Verklaring van tekens

Tabeltoelichting


Deze tabel geeft het aantal wanbetalers in het kader van de Zorgverzekeringswet met een bestuursrechtelijke premie op 31 december naar regio.
Het aantal wanbetalers vanaf ultimo 2010 is niet vergelijkbaar met de aantallen wanbetalers zoals gepubliceerd over de jaren 2006-2009 door het verschil in gehanteerde definities en de wijziging in de methode van aanlevering van de gegevens.
Met ingang van 1 juli 2016 is een wetswijziging Zorgverzekeringswet van kracht (verbetering wanbetalersregeling of ‘goede betaler regeling’). Door deze wetswijziging krijgen zorgverzekeraars een ruimere bevoegdheid om personen als wanbetaler af te melden bij het CAK. Dit kan doordat wanbetalers direct een betalingsregeling met hun verzekeraar overeenkomen en door het aanwijzen van de minister van Volksgezondheid, Welzijn en Sport (VWS) van bepaalde groepen, die onder voorwaarden kunnen uitstromen. Dit laatste betreft met name personen met een bijstandsuitkering. Hoewel deze regeling pas in 2016 van kracht is geworden, zijn verzekeraars hier in 2015 al op vooruitgelopen, waardoor al in 2015 de gevolgen van deze regeling in de cijfers zijn terug te zien.

Gegevens beschikbaar vanaf: 2010

Status van de cijfers:
De cijfers tot en met 2021 zijn definitief. De cijfers over 2022 zijn voorlopig.

Wijzigingen per 13 oktober 2023:
Cijfers over 2021 zijn definitief gemaakt. De voorlopige cijfers over 2022 zijn toegevoegd.

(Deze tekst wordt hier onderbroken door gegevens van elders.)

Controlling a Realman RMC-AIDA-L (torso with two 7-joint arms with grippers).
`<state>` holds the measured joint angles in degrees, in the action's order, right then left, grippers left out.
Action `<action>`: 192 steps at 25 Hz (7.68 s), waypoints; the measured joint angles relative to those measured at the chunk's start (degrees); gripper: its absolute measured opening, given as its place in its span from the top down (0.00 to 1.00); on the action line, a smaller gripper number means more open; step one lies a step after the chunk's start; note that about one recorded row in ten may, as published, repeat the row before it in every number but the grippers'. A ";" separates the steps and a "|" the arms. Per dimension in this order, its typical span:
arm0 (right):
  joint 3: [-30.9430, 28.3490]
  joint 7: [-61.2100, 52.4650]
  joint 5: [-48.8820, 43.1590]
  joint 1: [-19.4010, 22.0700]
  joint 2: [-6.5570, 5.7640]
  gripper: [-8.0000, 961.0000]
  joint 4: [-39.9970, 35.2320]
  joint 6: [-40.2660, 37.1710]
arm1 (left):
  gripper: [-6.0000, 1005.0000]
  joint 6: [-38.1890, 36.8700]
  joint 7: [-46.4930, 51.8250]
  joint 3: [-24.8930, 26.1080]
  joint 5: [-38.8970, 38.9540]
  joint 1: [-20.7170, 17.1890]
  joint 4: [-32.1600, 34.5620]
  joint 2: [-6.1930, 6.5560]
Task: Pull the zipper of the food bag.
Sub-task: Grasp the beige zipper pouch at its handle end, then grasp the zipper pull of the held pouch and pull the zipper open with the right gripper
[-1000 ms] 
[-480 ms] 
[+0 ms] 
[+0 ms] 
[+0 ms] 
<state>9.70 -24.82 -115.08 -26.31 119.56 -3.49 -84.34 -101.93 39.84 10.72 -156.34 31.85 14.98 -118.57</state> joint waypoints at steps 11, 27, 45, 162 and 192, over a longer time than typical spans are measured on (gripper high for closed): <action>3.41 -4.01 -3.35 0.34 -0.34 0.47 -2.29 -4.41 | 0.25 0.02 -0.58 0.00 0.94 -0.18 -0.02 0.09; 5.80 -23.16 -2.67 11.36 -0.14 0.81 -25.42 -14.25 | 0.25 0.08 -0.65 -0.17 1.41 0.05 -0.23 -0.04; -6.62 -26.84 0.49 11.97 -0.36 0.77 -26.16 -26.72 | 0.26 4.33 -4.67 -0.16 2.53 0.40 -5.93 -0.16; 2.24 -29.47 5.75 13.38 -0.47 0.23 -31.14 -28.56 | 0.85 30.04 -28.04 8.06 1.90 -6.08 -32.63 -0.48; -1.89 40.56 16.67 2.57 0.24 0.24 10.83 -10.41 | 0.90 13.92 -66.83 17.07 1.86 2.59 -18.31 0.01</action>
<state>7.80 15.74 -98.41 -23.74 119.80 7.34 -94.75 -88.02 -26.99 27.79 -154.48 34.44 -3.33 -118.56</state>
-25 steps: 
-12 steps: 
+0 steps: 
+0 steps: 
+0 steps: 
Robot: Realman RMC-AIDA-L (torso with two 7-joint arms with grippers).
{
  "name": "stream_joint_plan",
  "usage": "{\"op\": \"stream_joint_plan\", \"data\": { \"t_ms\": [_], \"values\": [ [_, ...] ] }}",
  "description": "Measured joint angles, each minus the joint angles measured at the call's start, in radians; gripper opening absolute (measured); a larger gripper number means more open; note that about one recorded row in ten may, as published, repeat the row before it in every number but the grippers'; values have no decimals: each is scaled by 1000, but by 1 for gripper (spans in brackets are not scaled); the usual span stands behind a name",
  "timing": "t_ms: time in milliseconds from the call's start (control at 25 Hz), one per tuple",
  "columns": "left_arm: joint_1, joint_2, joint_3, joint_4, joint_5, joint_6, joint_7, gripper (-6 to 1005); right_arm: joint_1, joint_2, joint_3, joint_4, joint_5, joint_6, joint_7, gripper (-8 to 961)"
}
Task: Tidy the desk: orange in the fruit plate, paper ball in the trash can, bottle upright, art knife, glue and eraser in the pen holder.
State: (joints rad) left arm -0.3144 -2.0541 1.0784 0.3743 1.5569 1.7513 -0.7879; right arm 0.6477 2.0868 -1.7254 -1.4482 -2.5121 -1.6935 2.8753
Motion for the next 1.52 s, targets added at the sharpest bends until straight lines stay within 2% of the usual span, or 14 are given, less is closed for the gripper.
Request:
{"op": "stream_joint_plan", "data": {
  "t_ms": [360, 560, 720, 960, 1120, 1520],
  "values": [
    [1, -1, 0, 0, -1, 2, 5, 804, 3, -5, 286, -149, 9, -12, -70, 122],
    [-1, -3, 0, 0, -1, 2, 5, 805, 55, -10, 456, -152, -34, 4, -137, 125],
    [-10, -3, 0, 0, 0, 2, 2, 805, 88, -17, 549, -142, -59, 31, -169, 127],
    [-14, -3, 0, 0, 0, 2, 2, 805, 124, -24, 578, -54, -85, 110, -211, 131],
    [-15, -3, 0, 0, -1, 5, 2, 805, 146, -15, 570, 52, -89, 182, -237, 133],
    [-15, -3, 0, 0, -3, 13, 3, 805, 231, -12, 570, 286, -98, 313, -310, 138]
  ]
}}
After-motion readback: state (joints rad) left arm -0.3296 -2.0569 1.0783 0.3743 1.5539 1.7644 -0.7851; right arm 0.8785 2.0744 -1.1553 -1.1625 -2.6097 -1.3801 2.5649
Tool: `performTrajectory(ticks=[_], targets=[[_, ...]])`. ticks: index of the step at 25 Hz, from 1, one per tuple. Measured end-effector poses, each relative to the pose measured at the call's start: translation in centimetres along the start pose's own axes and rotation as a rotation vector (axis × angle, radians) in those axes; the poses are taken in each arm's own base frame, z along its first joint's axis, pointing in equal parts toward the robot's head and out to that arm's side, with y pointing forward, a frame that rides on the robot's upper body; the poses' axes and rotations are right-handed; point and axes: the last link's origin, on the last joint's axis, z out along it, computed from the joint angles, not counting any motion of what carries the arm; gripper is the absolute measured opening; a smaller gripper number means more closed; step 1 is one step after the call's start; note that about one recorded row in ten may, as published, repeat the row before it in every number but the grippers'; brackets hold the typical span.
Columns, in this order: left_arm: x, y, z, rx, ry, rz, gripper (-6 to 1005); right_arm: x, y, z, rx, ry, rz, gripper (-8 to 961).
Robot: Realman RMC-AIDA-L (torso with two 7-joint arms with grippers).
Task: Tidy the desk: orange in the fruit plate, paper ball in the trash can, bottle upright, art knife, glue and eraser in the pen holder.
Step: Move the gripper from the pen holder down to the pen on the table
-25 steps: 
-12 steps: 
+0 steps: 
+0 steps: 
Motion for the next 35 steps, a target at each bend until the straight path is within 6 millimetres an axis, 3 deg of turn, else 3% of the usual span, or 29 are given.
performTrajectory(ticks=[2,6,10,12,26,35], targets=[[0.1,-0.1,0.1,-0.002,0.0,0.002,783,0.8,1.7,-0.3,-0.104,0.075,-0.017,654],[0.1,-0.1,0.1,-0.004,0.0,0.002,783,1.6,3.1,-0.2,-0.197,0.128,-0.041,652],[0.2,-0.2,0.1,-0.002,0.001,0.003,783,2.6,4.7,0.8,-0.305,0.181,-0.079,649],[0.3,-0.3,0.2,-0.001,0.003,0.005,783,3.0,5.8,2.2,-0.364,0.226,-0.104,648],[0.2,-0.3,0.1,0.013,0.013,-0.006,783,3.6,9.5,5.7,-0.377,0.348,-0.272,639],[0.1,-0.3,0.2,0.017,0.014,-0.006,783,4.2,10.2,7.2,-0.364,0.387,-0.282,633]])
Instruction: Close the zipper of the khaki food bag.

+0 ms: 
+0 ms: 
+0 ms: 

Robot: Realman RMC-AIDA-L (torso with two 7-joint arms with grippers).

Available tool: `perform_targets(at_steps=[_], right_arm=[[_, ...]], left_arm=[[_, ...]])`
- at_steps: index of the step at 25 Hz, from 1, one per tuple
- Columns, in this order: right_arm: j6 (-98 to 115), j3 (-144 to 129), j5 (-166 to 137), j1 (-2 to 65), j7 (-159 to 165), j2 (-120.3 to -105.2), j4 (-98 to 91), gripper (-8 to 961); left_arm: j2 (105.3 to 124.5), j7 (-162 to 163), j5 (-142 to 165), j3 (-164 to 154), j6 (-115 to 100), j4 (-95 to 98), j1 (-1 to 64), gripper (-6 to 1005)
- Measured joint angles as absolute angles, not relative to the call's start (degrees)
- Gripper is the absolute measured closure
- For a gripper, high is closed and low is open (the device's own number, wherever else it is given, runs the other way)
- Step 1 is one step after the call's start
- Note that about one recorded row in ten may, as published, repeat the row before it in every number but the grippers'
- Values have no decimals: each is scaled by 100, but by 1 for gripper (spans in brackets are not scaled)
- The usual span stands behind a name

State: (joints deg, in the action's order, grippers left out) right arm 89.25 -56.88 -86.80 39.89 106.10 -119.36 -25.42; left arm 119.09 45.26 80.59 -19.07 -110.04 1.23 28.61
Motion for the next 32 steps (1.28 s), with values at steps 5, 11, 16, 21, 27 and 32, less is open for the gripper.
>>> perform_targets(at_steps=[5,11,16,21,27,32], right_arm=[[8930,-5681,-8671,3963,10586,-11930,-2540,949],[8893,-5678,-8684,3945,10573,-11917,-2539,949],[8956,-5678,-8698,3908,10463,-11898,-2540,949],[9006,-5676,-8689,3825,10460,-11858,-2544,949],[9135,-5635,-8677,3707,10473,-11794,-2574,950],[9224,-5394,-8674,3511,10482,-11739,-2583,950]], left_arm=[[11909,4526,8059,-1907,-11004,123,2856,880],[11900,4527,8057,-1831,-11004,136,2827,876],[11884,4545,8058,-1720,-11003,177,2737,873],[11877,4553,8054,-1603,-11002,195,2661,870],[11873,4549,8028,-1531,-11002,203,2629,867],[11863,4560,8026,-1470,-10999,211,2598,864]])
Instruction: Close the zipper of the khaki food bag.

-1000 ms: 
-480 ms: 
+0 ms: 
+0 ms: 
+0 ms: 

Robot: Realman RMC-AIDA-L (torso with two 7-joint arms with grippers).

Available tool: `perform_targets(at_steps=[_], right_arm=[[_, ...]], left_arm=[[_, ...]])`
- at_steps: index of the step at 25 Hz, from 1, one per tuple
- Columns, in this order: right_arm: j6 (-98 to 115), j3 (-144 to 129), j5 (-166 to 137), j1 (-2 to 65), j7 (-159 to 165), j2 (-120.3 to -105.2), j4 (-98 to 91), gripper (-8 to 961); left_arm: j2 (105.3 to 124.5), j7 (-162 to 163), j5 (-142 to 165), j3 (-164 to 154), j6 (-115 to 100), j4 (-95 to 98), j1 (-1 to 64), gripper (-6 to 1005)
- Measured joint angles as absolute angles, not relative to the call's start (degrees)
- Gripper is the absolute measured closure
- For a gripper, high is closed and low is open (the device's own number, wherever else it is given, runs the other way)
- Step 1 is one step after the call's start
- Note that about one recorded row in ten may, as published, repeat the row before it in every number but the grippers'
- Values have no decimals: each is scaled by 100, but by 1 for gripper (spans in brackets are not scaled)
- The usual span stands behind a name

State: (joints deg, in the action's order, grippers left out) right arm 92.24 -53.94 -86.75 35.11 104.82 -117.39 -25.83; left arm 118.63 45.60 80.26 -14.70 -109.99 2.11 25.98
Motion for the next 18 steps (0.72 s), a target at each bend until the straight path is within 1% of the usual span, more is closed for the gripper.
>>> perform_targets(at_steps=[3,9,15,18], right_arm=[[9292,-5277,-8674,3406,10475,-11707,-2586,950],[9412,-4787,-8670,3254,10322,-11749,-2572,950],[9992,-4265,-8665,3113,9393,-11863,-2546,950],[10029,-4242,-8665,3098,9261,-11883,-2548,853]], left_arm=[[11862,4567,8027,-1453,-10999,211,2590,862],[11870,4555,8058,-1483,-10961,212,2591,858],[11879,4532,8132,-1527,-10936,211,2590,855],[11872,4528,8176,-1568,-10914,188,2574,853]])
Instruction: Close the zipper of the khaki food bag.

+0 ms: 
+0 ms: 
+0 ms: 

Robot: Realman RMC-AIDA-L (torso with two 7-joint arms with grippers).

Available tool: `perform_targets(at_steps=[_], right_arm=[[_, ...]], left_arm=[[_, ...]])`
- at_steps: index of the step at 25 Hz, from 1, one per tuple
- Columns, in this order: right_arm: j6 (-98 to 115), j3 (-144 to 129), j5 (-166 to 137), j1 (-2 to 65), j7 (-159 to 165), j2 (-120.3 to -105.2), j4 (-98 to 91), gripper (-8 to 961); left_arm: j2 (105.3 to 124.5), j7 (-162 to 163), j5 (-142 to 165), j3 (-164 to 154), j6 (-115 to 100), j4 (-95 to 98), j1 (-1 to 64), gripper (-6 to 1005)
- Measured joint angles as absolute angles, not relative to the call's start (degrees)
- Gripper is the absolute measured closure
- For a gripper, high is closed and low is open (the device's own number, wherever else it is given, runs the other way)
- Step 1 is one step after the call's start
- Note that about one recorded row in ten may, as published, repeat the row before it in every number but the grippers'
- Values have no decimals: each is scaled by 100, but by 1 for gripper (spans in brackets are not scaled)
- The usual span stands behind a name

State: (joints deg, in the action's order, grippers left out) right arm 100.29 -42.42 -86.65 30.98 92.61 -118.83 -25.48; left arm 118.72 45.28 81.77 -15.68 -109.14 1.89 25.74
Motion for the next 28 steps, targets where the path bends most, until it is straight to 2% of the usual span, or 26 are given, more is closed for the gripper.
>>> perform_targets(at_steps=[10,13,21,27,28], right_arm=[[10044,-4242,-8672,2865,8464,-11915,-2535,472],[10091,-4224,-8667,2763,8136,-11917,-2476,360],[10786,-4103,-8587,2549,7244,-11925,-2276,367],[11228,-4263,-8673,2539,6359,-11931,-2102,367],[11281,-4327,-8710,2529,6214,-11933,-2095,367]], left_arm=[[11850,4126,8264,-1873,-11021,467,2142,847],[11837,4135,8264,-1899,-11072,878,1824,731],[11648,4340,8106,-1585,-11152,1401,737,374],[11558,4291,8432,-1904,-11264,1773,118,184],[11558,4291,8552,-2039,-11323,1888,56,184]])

Wanneer komen er nieuwe cijfers?
In het vierde kwartaal van 2024 verschijnen er voorlopige cijfers over 2023.

Toelichting onderwerpen

Wanbetalers zorgverzekering
Mensen die wel verzekerd zijn volgens de Zorgverzekeringswet maar de verschuldigde premie niet voldoen, worden wanbetalers genoemd. Personen die minimaal 6 maanden geen premie voor hun basisverzekering betaald hebben, op peildatum van het verslagjaar ingeschreven staan in de BRP, aangemeld zijn bij het CAK, in het bestuursrechtelijke premieregime zitten en 18 jaar of ouder zijn worden tot de groep wanbetalers gerekend.
Wanbetalers zorgverzekering (relatief)
Het gaat hier om de verhouding van het aantal wanbetalers ten opzichte van het totale aantal personen in de Nederlandse bevolking in de betreffende groep.
Mensen die wel verzekerd zijn volgens de Zorgverzekeringswet maar de verschuldigde premie niet voldoen, worden wanbetalers genoemd. Personen die minimaal 6 maanden geen premie voor hun basisverzekering betaald hebben, op peildatum van het verslagjaar ingeschreven staan in de BRP, aangemeld zijn bij het CAK, in het bestuursrechtelijke premieregime zitten en 18 jaar of ouder zijn worden tot de groep wanbetalers gerekend.